ABOUT THIS EXERCISE – All of the data should be reproduced word for word, though its pictures must be omitted.

DATA PROVIDED –
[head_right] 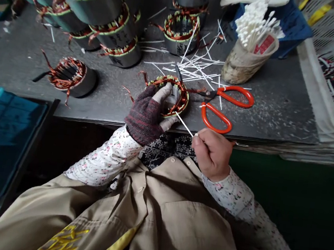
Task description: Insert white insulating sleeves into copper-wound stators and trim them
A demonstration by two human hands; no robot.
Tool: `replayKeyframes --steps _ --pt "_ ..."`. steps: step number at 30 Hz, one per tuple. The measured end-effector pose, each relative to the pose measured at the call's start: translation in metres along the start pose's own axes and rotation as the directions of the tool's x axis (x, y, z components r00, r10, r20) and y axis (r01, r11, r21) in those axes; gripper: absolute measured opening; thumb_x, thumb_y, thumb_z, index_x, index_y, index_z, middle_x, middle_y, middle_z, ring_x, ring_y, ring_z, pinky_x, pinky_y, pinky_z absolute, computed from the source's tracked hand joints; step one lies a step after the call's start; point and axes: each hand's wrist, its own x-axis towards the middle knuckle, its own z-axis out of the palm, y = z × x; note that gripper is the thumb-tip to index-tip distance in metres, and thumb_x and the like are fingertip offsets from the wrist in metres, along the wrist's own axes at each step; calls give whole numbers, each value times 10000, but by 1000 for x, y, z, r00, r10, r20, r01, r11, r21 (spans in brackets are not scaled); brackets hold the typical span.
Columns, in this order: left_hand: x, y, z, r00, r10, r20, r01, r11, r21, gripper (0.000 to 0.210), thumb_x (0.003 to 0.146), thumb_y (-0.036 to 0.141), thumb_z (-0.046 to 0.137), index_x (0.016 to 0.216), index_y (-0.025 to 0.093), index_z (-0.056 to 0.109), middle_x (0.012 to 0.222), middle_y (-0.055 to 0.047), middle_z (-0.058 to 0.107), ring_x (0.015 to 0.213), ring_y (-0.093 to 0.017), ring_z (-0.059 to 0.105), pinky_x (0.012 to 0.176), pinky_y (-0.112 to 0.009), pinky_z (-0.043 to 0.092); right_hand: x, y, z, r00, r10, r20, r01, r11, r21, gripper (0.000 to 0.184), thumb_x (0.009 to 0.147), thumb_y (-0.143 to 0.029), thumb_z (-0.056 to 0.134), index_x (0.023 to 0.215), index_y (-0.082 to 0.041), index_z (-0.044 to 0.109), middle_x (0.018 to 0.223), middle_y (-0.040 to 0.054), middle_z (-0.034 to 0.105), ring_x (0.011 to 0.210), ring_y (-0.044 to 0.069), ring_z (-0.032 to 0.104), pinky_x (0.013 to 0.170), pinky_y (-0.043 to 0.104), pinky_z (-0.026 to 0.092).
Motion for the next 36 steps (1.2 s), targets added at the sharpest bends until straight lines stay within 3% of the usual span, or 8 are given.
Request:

COMPLETED TASK –
[head_right] 
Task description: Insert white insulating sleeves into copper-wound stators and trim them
A demonstration by two human hands; no robot.
Tool: `replayKeyframes --steps _ --pt "_ ..."`. steps: step number at 30 Hz, one per tuple. The measured end-effector pose, each relative to the pose measured at the call's start: translation in metres along the start pose's own axes and rotation as the directions of the tool's x axis (x, y, z components r00, r10, r20) and y axis (r01, r11, r21) in those axes; gripper: absolute measured opening; thumb_x, thumb_y, thumb_z, index_x, index_y, index_z, middle_x, middle_y, middle_z, ring_x, ring_y, ring_z, pinky_x, pinky_y, pinky_z absolute, computed from the source's tracked hand joints; step one lies a step after the call's start; point and axes: each hand's wrist, its own x-axis towards the middle knuckle, its own z-axis out of the palm, y = z × x; note that gripper is the thumb-tip to index-tip distance in metres, and thumb_x and the like are fingertip offsets from the wrist in metres, along the wrist's own axes at each step; calls give whole numbers, each value times 10000, but by 1000 for x, y, z, r00, r10, r20, r01, r11, r21 (spans in brackets are not scaled); brackets hold the typical span.
Columns, in this order: left_hand: x, y, z, r00, r10, r20, r01, r11, r21, gripper (0.000 to 0.210), thumb_x (0.003 to 0.146), thumb_y (-0.036 to 0.141), thumb_z (-0.046 to 0.137), index_x (0.016 to 0.216), index_y (-0.025 to 0.093), index_z (-0.056 to 0.109), middle_x (0.012 to 0.222), middle_y (-0.055 to 0.047), middle_z (-0.058 to 0.107), ring_x (0.015 to 0.213), ring_y (-0.093 to 0.017), ring_z (-0.059 to 0.105), pinky_x (0.012 to 0.176), pinky_y (-0.112 to 0.009), pinky_z (-0.043 to 0.092); right_hand: x, y, z, r00, r10, r20, r01, r11, r21, gripper (0.000 to 0.184), thumb_x (0.009 to 0.147), thumb_y (-0.143 to 0.029), thumb_z (-0.056 to 0.134), index_x (0.023 to 0.215), index_y (-0.082 to 0.041), index_z (-0.044 to 0.109), middle_x (0.018 to 0.223), middle_y (-0.040 to 0.054), middle_z (-0.034 to 0.105), ring_x (0.011 to 0.210), ring_y (-0.044 to 0.069), ring_z (-0.032 to 0.104), pinky_x (0.013 to 0.170), pinky_y (-0.043 to 0.104), pinky_z (-0.026 to 0.092).
Motion for the next 36 steps (1.2 s), targets added at the sharpest bends until straight lines stay within 3% of the usual span, or 8 are given.
Request:

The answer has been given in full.